Given material>
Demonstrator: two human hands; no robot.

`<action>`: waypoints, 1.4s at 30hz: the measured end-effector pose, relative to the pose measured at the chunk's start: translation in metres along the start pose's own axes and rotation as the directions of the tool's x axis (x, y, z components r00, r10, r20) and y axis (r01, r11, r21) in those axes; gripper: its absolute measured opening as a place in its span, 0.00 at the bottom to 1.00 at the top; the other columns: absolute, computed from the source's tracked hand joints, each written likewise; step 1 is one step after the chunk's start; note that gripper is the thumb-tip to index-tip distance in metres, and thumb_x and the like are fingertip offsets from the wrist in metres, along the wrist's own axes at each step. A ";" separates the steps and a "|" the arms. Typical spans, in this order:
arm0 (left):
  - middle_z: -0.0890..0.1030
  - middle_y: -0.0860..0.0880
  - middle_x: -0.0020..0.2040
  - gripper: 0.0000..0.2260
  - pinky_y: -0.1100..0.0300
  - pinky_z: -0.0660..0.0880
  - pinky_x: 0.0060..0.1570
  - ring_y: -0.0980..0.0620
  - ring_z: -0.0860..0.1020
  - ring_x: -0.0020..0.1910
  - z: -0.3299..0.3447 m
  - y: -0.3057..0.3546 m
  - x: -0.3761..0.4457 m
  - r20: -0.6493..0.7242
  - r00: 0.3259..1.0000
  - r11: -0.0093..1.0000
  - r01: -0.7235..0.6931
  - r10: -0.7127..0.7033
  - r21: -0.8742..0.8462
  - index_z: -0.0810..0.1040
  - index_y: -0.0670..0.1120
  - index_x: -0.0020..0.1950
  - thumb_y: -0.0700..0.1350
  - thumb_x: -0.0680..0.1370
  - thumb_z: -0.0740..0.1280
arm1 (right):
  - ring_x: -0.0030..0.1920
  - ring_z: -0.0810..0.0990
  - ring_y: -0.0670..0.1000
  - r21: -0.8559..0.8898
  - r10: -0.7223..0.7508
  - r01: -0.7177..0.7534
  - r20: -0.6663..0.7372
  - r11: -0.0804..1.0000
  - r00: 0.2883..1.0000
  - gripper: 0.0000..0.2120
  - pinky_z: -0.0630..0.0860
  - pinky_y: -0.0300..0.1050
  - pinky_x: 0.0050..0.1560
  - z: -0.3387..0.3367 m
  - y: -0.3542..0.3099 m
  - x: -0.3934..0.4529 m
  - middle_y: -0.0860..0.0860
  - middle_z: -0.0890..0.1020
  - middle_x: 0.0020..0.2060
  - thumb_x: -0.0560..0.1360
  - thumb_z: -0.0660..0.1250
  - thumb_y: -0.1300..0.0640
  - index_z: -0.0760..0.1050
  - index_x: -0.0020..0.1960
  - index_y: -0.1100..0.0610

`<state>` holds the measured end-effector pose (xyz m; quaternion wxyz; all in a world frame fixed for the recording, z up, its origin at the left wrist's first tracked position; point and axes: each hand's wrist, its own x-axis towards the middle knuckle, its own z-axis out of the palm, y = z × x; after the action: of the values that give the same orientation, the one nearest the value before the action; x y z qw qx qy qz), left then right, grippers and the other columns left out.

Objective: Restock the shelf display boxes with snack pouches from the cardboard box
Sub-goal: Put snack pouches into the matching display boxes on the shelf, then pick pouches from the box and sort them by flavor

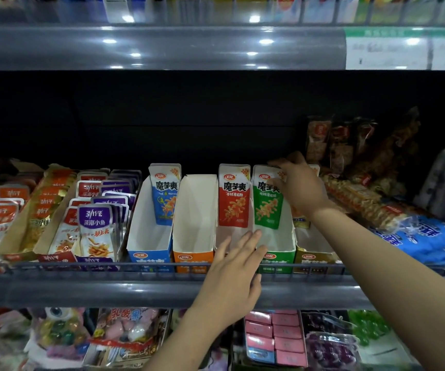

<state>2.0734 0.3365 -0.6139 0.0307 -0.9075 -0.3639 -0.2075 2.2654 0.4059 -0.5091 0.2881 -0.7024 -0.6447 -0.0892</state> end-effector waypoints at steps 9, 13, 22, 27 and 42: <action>0.52 0.50 0.78 0.28 0.50 0.38 0.73 0.55 0.47 0.76 -0.004 0.008 -0.007 0.010 1.000 0.999 0.025 -0.024 -0.033 0.58 0.49 0.76 0.52 0.77 0.46 | 0.62 0.73 0.58 0.132 -0.036 0.051 -0.119 0.990 0.992 0.19 0.71 0.48 0.59 0.004 0.009 -0.038 0.57 0.75 0.62 0.76 0.68 0.57 0.74 0.66 0.56; 0.51 0.50 0.77 0.26 0.50 0.40 0.74 0.54 0.45 0.77 -0.005 0.019 -0.026 -0.066 0.997 0.994 0.036 -0.043 -0.099 0.61 0.49 0.76 0.51 0.77 0.49 | 0.51 0.79 0.56 0.158 -0.110 0.152 -0.247 0.976 0.963 0.14 0.74 0.46 0.51 -0.007 0.003 -0.098 0.56 0.81 0.51 0.75 0.69 0.55 0.79 0.57 0.61; 0.65 0.48 0.74 0.20 0.52 0.51 0.73 0.52 0.56 0.74 0.047 0.070 -0.130 -0.020 0.975 0.919 0.201 -0.220 -0.339 0.71 0.47 0.69 0.46 0.78 0.56 | 0.53 0.78 0.50 0.329 0.031 -0.038 0.025 0.944 0.999 0.19 0.71 0.39 0.55 0.043 0.003 -0.295 0.51 0.82 0.51 0.76 0.59 0.46 0.78 0.59 0.56; 0.62 0.53 0.75 0.21 0.55 0.54 0.74 0.52 0.57 0.75 0.101 0.076 -0.181 0.359 0.850 0.784 0.507 -0.386 -0.358 0.64 0.50 0.74 0.46 0.81 0.59 | 0.53 0.79 0.54 0.278 0.218 -0.329 0.362 0.903 0.906 0.20 0.74 0.45 0.52 0.106 0.018 -0.378 0.52 0.83 0.51 0.76 0.60 0.45 0.79 0.58 0.56; 0.58 0.43 0.74 0.29 0.52 0.59 0.69 0.41 0.59 0.73 0.191 0.045 -0.228 0.849 0.373 0.534 0.835 -0.374 -0.132 0.53 0.54 0.78 0.60 0.80 0.57 | 0.69 0.66 0.57 0.057 0.337 -0.640 0.812 0.766 0.476 0.24 0.66 0.49 0.67 0.184 0.038 -0.435 0.56 0.65 0.72 0.81 0.58 0.53 0.59 0.75 0.58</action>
<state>2.0235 0.1952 -0.8752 -0.4631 -0.6567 -0.5886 0.0884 2.1900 0.1299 -0.8872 0.1225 -0.7633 -0.4747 0.4208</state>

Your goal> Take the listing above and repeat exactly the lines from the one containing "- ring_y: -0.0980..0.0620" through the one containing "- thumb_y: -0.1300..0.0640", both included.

Answer to the problem>
  - ring_y: -0.0980..0.0620
  - ring_z: -0.0860..0.1020
  - ring_x: -0.0020..0.1910
  - z: -0.3299..0.3447 m
  - y: -0.3057..0.3546 m
  - x: -0.3761..0.4457 m
  - r20: -0.6493..0.7242
  - r00: 0.3259..1.0000
  - r11: -0.0093..1.0000
  - r01: -0.7235..0.6931
  - r10: -0.7127..0.7033
  - r21: -0.8742..0.8462
  - index_z: -0.0810..0.1040
  - index_y: -0.0670..0.1120
  - index_x: -0.0020..0.1950
  - thumb_y: -0.0700..0.1350
  - thumb_x: -0.0680..0.1370
  - thumb_z: -0.0740..0.1280
arm1 (right):
  - ring_x: -0.0030..0.1920
  - ring_z: -0.0810..0.0990
  - ring_y: -0.0670..0.1000
  - r21: -0.8559..0.8898
  - r10: -0.7223..0.7508
  - r01: -0.7177..0.7534
  - r20: -0.6663..0.7372
  - r11: -0.0804..1.0000
  - r00: 0.2883..1.0000
  - gripper: 0.0000..0.2120
  - pinky_z: -0.0630..0.0860
  - pinky_y: -0.0300..0.1050
  - pinky_x: 0.0050..0.1560
  - z: -0.3387..0.3367 m
  - y: -0.3542..0.3099 m
  - x: -0.3934..0.4529 m
  - middle_y: -0.0860..0.0860
  - middle_z: -0.0890..0.1020
  - middle_x: 0.0020..0.2060
  - thumb_x: -0.0560..0.1360
  - thumb_z: -0.0660..0.1250
  - thumb_y: -0.1300..0.0640

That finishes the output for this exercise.